Dataset extract START

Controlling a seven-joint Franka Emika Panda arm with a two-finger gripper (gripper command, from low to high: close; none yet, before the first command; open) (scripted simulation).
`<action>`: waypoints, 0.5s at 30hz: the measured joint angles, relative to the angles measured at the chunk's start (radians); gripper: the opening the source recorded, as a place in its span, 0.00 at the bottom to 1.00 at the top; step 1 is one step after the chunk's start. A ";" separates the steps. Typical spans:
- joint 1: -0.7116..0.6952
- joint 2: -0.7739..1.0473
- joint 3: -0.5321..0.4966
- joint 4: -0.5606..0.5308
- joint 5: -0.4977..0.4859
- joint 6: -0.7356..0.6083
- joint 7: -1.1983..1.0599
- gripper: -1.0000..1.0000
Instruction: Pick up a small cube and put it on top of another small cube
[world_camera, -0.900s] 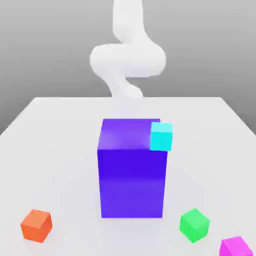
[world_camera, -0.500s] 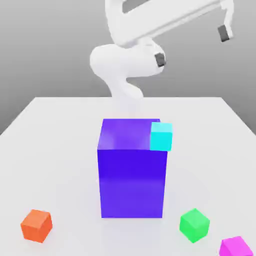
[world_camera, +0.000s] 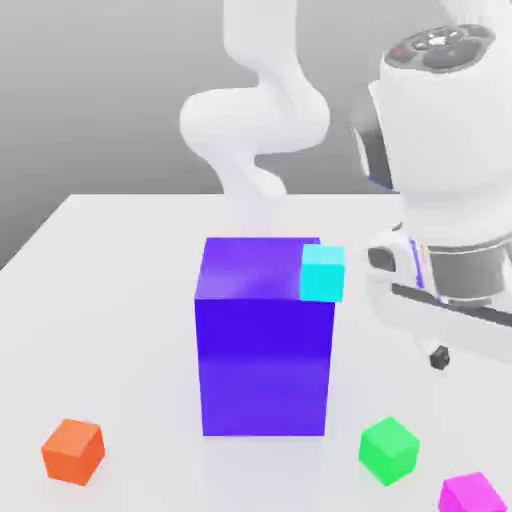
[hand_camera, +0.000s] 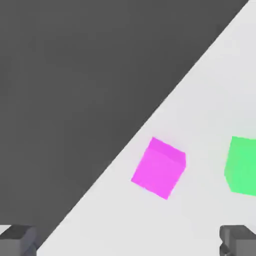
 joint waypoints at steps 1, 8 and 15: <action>0.016 0.024 -0.005 0.001 -0.018 0.014 0.055 0.50; 0.177 0.159 -0.098 0.006 -0.175 0.113 0.456 0.50; 0.267 0.344 -0.153 0.041 -0.231 0.266 0.637 0.00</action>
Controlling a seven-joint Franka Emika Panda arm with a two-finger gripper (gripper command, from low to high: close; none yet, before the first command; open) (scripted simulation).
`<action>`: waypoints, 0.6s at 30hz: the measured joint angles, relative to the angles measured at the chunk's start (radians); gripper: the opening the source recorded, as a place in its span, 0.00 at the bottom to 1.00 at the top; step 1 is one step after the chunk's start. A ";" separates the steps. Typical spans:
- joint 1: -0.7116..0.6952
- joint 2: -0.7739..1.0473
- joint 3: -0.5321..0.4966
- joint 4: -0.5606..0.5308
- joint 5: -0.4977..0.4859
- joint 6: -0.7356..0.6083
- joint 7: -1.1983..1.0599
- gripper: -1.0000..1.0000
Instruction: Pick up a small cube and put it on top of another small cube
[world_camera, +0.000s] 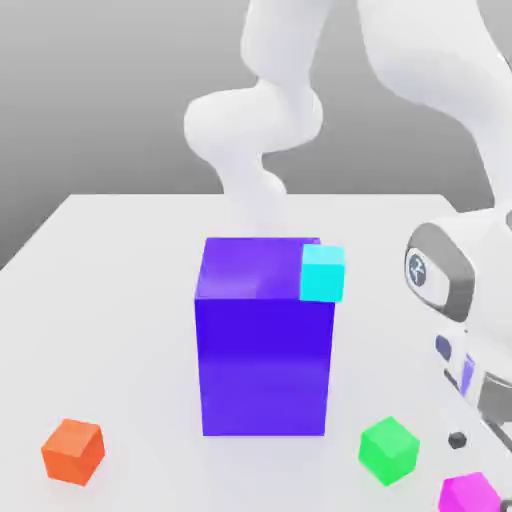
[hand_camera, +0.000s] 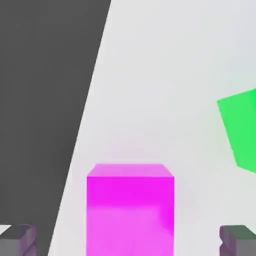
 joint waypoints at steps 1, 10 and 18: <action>0.000 0.000 0.000 0.000 0.000 0.000 0.000 0.00; 0.015 -0.096 -0.020 -0.022 -0.023 -0.071 0.018 0.00; 0.039 -0.245 -0.090 -0.190 -0.078 -0.120 0.110 0.00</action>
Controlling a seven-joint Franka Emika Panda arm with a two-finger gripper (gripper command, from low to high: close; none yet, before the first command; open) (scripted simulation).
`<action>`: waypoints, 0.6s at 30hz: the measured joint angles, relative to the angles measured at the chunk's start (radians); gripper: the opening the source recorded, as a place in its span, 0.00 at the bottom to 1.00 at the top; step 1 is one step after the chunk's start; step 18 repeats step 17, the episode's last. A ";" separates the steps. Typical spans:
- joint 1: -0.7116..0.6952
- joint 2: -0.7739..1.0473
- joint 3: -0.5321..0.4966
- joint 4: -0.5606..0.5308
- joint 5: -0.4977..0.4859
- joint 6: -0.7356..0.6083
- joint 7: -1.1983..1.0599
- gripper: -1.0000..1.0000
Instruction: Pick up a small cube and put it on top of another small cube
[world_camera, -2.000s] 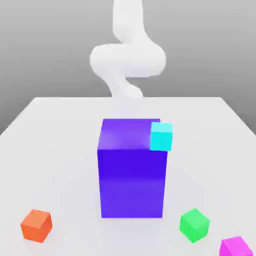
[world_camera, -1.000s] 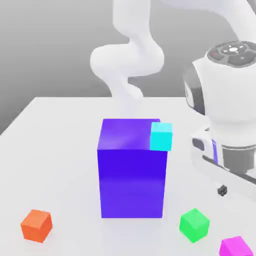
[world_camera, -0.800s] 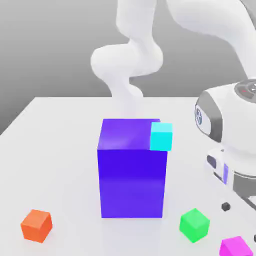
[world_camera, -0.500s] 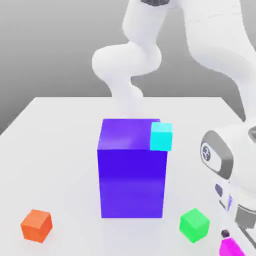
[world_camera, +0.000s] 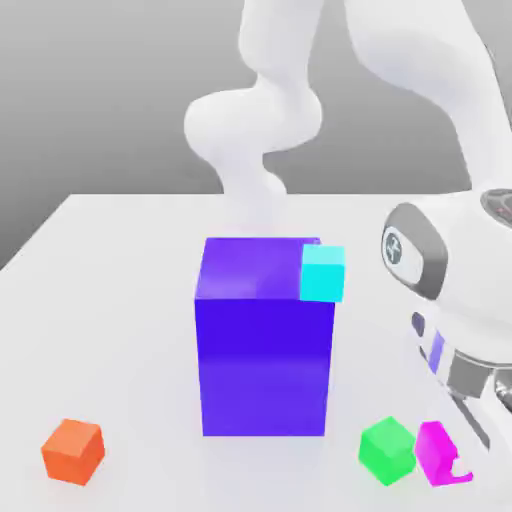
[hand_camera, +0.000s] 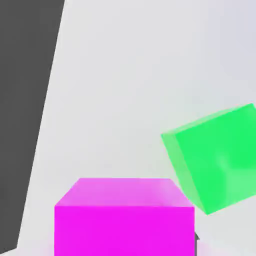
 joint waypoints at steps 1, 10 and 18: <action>0.002 -0.022 -0.007 -0.023 -0.006 0.000 0.012 0.00; 0.002 -0.183 -0.027 -0.191 -0.004 0.075 0.061 0.00; -0.024 -0.066 0.011 -0.188 0.066 0.188 0.012 1.00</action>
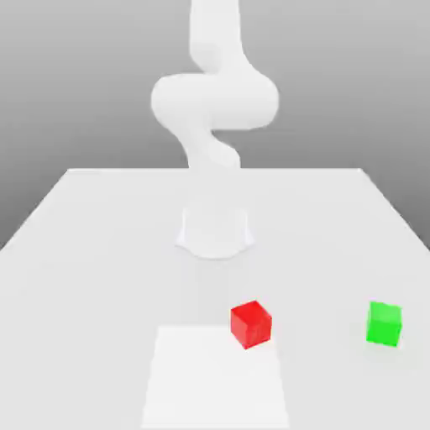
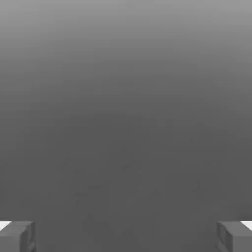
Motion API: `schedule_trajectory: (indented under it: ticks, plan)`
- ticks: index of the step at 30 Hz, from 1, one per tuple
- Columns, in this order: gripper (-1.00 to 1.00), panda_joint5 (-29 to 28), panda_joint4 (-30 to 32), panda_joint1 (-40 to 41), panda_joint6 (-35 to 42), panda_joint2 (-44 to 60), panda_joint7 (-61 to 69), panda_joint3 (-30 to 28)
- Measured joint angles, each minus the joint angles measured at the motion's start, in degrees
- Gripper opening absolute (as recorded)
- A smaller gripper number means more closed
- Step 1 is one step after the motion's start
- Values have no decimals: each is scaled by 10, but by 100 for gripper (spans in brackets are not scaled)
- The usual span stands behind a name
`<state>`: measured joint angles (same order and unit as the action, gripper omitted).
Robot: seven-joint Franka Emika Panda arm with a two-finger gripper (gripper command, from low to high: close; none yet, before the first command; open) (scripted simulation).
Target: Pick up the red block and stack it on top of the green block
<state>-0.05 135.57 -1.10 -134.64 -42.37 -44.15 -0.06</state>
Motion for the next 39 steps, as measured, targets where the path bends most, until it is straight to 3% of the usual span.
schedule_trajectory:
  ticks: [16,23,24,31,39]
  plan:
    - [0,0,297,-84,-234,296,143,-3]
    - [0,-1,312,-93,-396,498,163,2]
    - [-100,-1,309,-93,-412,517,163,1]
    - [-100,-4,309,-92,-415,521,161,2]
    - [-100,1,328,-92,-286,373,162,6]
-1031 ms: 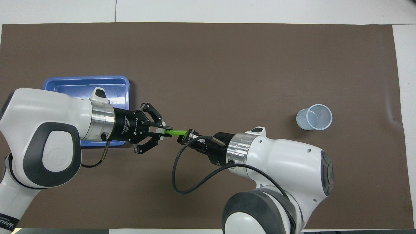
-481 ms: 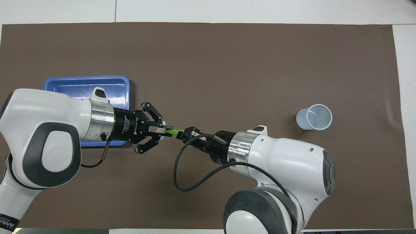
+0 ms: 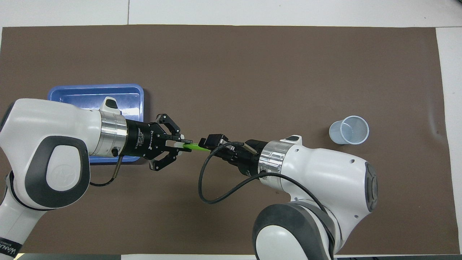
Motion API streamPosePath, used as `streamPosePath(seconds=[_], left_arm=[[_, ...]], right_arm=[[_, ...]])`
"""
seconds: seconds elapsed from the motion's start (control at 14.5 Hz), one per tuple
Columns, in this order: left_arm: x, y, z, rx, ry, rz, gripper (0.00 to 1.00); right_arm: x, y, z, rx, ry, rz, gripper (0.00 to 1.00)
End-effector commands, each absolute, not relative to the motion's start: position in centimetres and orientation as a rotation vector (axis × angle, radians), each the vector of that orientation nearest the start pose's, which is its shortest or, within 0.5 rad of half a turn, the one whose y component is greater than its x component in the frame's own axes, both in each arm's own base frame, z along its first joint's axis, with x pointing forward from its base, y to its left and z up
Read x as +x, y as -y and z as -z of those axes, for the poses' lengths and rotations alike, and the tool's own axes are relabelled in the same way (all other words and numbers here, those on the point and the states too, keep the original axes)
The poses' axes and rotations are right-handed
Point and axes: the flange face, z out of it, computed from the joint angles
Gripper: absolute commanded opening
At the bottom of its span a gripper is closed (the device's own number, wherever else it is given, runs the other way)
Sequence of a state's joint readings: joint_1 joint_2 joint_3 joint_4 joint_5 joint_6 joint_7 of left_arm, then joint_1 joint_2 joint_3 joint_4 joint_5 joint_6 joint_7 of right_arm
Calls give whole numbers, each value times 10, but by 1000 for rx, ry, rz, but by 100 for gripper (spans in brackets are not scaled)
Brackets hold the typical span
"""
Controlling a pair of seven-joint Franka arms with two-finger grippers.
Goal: Transfer and insert pens with both arms
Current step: 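Grasp the green pen with the right gripper and open the left gripper, then carry the green pen into the clear cup with the right gripper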
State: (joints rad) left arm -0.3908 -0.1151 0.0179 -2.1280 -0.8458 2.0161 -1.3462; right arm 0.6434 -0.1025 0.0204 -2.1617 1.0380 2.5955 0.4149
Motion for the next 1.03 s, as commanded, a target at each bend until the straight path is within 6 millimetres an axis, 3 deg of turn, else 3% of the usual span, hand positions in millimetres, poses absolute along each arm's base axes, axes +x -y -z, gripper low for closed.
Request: streamPosePath(seconds=[0.0,0.07,0.34,0.55,0.62,0.69,0.76,0.96], left_arm=[[464,230,-479,-2699,2206,-1075,0],[464,230,-479,-2699,2206,-1075,0],[465,230,-480,-2699,2213,-1076,0],[465,229,-480,-2690,2222,-1079,0],[466,231,-482,-2702,2229,-1067,16],[466,232,-488,-2719,2251,-1039,92],[463,238,-494,-2746,2253,-1015,100],[464,236,-495,-2745,2264,-1009,100]], right_arm=[[448,-333,-495,-2182,-572,44,36],[447,-332,-495,-2182,-569,47,35],[447,-332,-495,-2185,-559,48,0],[448,-331,-494,-2188,-560,46,0],[449,-330,-493,-2188,-563,45,0],[450,-328,-493,-2187,-564,44,0],[450,-328,-493,-2187,-564,44,0],[452,-325,-492,-2221,-535,38,0]])
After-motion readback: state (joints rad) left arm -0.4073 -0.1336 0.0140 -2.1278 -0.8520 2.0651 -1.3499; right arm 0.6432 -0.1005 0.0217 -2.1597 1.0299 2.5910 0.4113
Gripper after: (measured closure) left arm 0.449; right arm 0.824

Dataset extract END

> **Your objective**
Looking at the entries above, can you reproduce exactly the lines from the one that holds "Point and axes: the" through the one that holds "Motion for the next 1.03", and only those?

> **Written answer**
Point and axes: the flange face, z out of it, computed from the joint angles
Gripper: absolute commanded opening
At the bottom of its span a gripper is closed (the device's own number, wherever else it is given, runs the other way)
Sequence of a state's joint readings: joint_1 joint_2 joint_3 joint_4 joint_5 joint_6 joint_7 of left_arm, then joint_1 joint_2 joint_3 joint_4 joint_5 joint_6 joint_7 of right_arm
Calls give whole numbers, each value times 10, but by 1000 for rx, ry, rz, but by 100 for gripper (spans in brackets are not scaled)
Brackets hold the typical span
"""
Controlling a pair of seven-joint Franka arms with two-finger grippers.
Goal: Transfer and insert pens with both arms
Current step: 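Grasp the green pen with the right gripper and open the left gripper, then carry the green pen into the clear cup with the right gripper
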State: (joints rad) left arm -0.3908 -0.1151 0.0179 -2.1280 -0.8458 2.0161 -1.3462; right arm 0.6434 -0.1025 0.0204 -2.1617 1.0380 2.5955 0.4149
Motion for the next 1.03 s, as commanded, a target at each bend until the straight path is within 6 millimetres an axis, 3 deg of turn, else 3% of the usual span, hand positions in millimetres, poses absolute along each arm's base axes, axes +x -y -z, gripper low for closed.

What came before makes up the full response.